9 is a manufacturing process diagram according to another embodiment of the present invention

10 is a manufacturing process diagram according to another embodiment of the present invention

BACKGROUND OF THE INVENTION 1. Field of the Invention The present invention relates to a method of manufacturing a mask read only memory (mask ROM) device and a structure thereof, and more particularly to a method of manufacturing a high density NOR logic mask read only memory device and a structure thereof. will be.

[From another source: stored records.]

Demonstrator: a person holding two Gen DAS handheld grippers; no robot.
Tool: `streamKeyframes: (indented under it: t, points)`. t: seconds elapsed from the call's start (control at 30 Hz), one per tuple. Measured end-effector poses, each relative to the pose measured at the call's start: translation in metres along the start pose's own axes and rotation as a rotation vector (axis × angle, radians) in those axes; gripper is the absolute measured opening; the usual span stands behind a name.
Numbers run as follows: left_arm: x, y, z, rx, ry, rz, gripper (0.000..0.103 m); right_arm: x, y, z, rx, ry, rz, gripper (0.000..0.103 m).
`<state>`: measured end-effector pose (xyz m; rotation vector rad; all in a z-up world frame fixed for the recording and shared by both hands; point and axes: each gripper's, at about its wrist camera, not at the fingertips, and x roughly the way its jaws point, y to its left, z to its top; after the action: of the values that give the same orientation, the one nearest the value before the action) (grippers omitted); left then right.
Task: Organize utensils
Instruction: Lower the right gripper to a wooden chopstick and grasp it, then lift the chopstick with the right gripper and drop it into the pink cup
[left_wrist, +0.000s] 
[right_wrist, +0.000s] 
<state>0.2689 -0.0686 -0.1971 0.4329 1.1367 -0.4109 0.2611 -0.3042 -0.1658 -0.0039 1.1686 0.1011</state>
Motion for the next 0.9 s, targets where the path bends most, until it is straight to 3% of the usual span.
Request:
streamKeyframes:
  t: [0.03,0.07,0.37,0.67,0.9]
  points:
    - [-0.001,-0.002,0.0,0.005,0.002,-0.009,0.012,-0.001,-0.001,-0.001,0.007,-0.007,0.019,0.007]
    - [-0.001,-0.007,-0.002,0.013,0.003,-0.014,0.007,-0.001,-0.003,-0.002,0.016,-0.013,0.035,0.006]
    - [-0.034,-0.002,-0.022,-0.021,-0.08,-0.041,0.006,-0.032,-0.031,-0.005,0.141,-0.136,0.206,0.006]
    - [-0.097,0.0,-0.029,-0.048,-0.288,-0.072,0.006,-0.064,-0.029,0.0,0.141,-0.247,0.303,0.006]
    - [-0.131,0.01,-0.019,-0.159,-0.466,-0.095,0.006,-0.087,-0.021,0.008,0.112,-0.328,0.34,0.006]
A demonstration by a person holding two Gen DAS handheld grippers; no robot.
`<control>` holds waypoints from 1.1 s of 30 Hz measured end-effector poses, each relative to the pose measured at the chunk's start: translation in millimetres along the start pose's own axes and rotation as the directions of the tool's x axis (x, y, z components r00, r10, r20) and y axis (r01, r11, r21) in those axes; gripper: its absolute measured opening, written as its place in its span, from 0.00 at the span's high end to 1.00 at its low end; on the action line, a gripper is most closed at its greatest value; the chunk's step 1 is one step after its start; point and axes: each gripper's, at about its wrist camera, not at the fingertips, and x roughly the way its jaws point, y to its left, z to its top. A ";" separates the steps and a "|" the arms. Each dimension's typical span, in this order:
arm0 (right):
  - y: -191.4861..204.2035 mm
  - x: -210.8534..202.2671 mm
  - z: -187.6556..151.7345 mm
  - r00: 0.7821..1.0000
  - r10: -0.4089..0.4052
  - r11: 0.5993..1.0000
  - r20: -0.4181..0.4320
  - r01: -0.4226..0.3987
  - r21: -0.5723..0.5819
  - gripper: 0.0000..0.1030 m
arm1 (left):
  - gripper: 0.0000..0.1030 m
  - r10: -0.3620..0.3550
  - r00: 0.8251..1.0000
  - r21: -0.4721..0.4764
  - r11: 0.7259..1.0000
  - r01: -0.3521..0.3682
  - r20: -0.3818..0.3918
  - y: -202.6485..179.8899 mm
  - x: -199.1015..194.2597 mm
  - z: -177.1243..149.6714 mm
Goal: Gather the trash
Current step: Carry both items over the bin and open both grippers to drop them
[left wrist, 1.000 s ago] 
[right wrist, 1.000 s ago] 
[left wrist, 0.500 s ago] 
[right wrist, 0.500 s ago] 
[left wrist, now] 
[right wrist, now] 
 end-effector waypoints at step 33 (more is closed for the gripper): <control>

In general, a mask reading memory (hereinafter referred to as a mask ROM) is used to store game contents in a control logic such as a microprocessor or a game chip in an information processing system, or widely used in office automation equipment and electronic musical instruments. The recent increase in memory capacity and the high resolution of fonts in office automation equipment, electronic musical instruments, and television game machines. The trend toward higher sound quality demands high-capacity, high-capacity, high-capacity mask roms.

1 is a plan view of a NOR-type mask rom according to a conventional embodiment. A word line 2 extending in a first direction in a horizontal direction and arranged in parallel in a second direction in a vertical direction, an active region 4 extending in the second direction, and overlapping the active region 4 It consists of a bit line 6 and a contact region 8 in which the active region 4 and the bit line 6 are in contact. As can be seen in the figure, since one contact is formed per two bits, there is a problem in that the total area is increased.

2 is a plan view according to another conventional embodiment and is devised by a sharp company, called a flat cell. The quinoa maskrom is disclosed in Symposiun on VLSI Circuit (1988, PP 85-86). A word line 10 extending in the first direction in the lateral direction and arranged in parallel in the second direction in the longitudinal direction and formed of a polycrystalline silicon layer, arranged in parallel in the first direction, and extending in the second direction to n ⁺ Consists of a bit line 12 formed of a diffusion layer. Meanwhile, in the drawing, a channel region formed by passing a word line through two neighboring bit lines is operated as the unit cell 14.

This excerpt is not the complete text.